Cycles 1 through 17 (14 cycles - up to 46 weeks and with additional 3 cycles -up to 55
weeks):Cycles 1 through 17 are each planned to be 3 weeks in length. All treatment groups
will receive an infusion of docetaxel on week 1 of every cycle. The CNTO 328 infusion
occurs based on the treatment group to which the patients are assigned. Group 1A: Patients
will receive a 6mg/kg infusion of CNTO 328 every two weeks, starting on week 1, cycle 1.
Group 1B: Patients will receive a 6mg/kg infusion of CNTO 328 every two weeks, starting two
weeks prior to cycle 1.Group 2: Patients will receive a 9 mg/kg infusion of CNTO 328 every
three weeks, starting on week 1, cycle 1. Group 3: Patients will receive a 12mg/kg
infusion of CNTO 328 every three weeks, starting on week 1, cycle 1. The overall amount of
CNTO 328 increases with each higher group. Therefore, Group 1A and 1B will be filled before
Group 2, and Group 2 will be filled before Group 3. This allows CNTO 328 to be tested in a
safer manner. The docetaxel dose remains the same for all three groups.Patients may receive
up to 14 cycles of treatment provided there is no evidence of disease progression, including
serum PSA progression, or unacceptable toxicity. However, patients responding to treatment
with at least stable disease (SD) after 14 cycles will be permitted to receive 3 additional
cycles of treatment. In addition to drug therapy, patients will receive other tests and
procedures. Most of the tests required before study medication is administered and
throughout the study would be done normally during any treatment for prostate cancer.
However, these tests and procedures may be done more often. The following are the tests and
procedures: Routine blood tests; Study blood samples; Testosterone level sample; PSA sample;
Circulating Tumor Cell blood sample; Urinalysis; Physical exam/neurological exam; Vital
signs; ECG (electrocardiogram); Radiological tests4. Follow-up: After patients complete
treatment they will have follow-up visits including patients that discontinue treatment
early.
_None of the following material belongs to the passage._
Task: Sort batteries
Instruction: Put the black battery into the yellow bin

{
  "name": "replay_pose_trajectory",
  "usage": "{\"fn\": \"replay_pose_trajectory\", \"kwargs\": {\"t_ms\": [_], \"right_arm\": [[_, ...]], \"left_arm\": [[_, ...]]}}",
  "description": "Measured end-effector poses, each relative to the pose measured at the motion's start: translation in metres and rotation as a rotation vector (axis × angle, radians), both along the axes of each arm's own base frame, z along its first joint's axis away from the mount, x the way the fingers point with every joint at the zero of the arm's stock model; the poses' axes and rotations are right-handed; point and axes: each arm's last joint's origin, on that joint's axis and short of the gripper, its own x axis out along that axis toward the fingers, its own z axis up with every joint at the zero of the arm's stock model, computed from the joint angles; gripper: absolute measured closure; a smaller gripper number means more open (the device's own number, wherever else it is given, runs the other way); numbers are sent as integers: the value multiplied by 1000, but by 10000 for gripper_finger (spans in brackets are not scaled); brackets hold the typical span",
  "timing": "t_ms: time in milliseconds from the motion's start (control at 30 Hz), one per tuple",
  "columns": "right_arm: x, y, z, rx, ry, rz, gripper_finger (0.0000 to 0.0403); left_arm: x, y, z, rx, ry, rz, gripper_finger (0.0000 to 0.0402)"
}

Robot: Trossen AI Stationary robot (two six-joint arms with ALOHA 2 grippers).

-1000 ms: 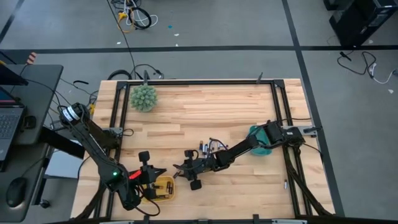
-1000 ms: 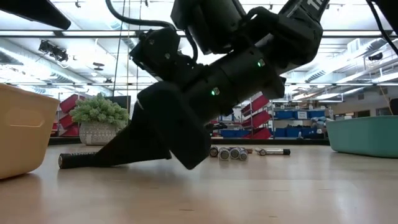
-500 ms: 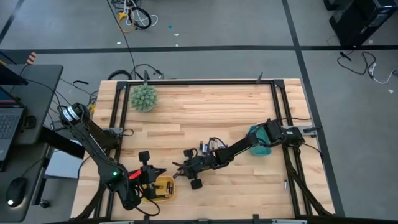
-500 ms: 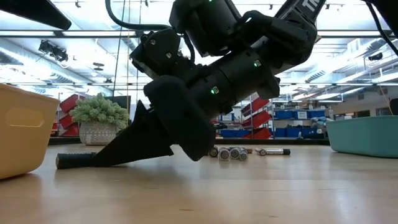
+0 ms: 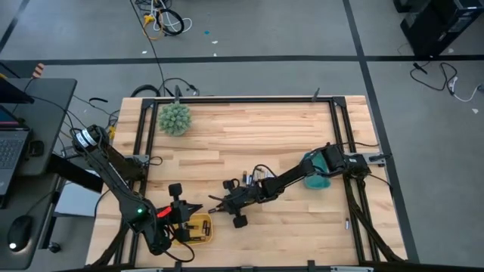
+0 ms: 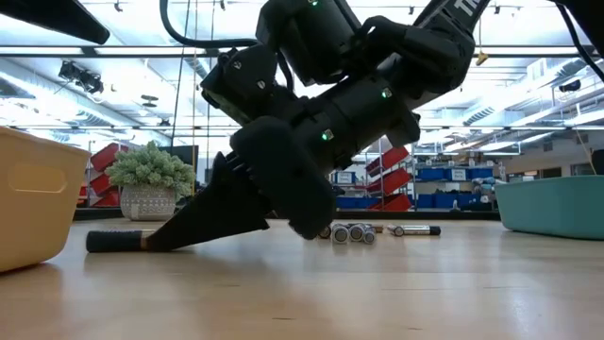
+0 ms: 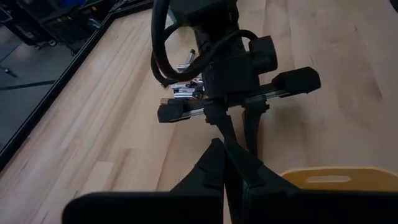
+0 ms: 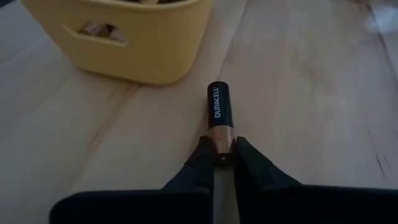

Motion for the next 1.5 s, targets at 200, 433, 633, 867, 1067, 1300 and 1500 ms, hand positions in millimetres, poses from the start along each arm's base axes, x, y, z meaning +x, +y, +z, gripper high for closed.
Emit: {"fn": "replay_pose_trajectory", "kwargs": {"t_ms": [200,433,633,867,1067,1300,1500], "right_arm": [[-10,-5,30,-67,68,-43,380],[-29,-13,84,-227,87,-122,380],[-48,-19,133,-254,24,-149,380],[-78,-11,160,-166,-211,-173,380],[-86,12,149,-47,-491,-135,380],[-84,25,139,-54,-546,-135,380],[-85,27,141,-64,-563,-133,380]], "left_arm": [[1,-1,1,-17,-14,1,401],[2,-2,2,-27,-22,-1,401],[5,-5,6,1,-83,-3,401],[9,-5,12,77,-189,52,397],[22,2,15,80,-208,84,366],[44,7,23,70,-194,25,298],[51,4,31,66,-213,-59,253]]}}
The patients will have them 1, 2, 3, and 4 weeks after the final treatment cycle is
completed. The Week 4 visit will be the "End of Study Visit". There will be 3 more visits
at 12, 18, and 24 weeks after the final treatment cycle. Long-term Follow-up: No matter
when or why the patients leave the study, the study doctor or nurse may telephone them to
ask about their health and/or look at their medical records every 3 months to check on how
they are doing. They will do this for one year after the last infusion of study drug.
Patients will not need to go to the study center or have any tests performed. The study
center will also ask about any treatment the patient received after they completed their
participation in the study . Docetaxel 75 mg/m2 will be given intravenously (into the
vein) once every 3 wks for up to 17 three week cycles. CNTO328 will be administered
intravenously (into the vein) over 2 hours according to one of the following regimens: 6
milligrams of medication per kilogram of body weight (mg/kg) once every 2 wks; 9 mg/kg once
every 3 wks; and 12 mg/kg every 3 wks for up to 17 three week cycles.